BRIEF: Your answer is the lines below, exactly, from the one that contains "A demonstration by" through the one that contains "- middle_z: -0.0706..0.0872", both included.

◆ ◆ ◆ ◆ ◆ ◆ ◆

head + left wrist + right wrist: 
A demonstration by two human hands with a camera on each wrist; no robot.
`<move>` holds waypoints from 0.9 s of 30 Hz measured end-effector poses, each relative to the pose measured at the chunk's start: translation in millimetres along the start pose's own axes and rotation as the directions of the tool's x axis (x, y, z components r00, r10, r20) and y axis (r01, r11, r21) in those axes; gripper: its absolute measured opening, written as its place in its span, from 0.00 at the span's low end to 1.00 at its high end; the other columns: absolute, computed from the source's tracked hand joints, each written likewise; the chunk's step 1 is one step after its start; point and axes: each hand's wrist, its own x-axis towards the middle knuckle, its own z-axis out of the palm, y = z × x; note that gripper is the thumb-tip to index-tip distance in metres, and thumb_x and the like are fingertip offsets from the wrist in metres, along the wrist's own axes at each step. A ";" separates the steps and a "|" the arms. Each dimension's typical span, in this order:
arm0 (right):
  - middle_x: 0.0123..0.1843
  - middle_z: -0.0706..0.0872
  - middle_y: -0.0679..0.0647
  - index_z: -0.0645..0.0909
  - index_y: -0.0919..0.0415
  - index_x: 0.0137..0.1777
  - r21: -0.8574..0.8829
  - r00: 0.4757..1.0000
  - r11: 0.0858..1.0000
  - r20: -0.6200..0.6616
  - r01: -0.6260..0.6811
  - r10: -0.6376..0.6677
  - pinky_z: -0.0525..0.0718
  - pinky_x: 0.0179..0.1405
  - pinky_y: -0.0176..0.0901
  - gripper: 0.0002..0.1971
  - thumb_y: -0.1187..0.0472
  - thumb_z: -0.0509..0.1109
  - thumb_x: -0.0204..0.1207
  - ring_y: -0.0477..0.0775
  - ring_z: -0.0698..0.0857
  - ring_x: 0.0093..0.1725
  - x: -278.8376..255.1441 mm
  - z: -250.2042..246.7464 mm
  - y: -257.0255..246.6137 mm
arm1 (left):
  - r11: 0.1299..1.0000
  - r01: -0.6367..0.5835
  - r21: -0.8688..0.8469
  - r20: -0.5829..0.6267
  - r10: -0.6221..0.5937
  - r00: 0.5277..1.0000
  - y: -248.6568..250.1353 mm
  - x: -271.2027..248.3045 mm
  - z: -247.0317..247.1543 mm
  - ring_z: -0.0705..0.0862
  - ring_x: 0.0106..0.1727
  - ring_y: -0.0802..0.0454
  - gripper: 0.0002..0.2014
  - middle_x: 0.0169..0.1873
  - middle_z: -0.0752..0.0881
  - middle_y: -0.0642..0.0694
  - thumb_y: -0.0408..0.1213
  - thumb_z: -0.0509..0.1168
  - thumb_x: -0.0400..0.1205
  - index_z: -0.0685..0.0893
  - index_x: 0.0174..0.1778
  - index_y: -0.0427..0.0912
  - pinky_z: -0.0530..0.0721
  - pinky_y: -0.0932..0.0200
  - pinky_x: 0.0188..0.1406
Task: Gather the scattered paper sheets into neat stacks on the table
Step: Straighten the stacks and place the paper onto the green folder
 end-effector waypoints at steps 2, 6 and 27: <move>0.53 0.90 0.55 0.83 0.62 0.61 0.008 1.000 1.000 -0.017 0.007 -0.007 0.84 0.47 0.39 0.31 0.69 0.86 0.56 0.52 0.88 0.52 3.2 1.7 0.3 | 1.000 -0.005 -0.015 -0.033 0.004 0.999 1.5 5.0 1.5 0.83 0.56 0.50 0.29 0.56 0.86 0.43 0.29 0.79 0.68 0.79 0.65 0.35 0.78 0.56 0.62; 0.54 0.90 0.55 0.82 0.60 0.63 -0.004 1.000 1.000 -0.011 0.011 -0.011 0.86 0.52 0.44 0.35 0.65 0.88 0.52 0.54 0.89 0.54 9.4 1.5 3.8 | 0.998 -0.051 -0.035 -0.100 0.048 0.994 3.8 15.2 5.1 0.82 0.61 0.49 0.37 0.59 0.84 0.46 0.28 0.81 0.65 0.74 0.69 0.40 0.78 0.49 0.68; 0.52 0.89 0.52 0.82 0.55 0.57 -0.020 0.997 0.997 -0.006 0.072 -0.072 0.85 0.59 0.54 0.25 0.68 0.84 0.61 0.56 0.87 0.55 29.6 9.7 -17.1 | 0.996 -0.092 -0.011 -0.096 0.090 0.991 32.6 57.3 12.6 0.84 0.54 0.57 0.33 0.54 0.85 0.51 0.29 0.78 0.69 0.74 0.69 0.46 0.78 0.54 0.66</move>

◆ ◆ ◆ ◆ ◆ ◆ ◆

WRITTEN ANSWER:
A demonstration by two human hands with a camera on each wrist; no robot.
`<move>` holds waypoints from 0.9 s of 30 Hz measured end-effector poses, each relative to the pose measured at the chunk's start: translation in millimetres along the start pose's own axes and rotation as the directions of the tool's x axis (x, y, z components r00, r10, r20) and y axis (r01, r11, r21) in those axes; gripper: its absolute measured opening, written as its place in its span, from 0.00 at the span's low end to 1.00 at its high end; the other columns: absolute, computed from the source's tracked hand joints, each written likewise; the chunk's step 1 is one step after its start; point and axes: each hand's wrist, its own x-axis towards the middle knuckle, its own z-axis out of the palm, y = z × x; note that gripper is the thumb-tip to index-tip distance in metres, and thumb_x and the like are fingertip offsets from the wrist in metres, along the wrist's own axes at each step. A ";" separates the steps and a "|" the arms. Each dimension's typical span, in this order:
arm0 (right):
  - middle_x: 0.0123..0.1843
  - middle_z: -0.0706..0.0872

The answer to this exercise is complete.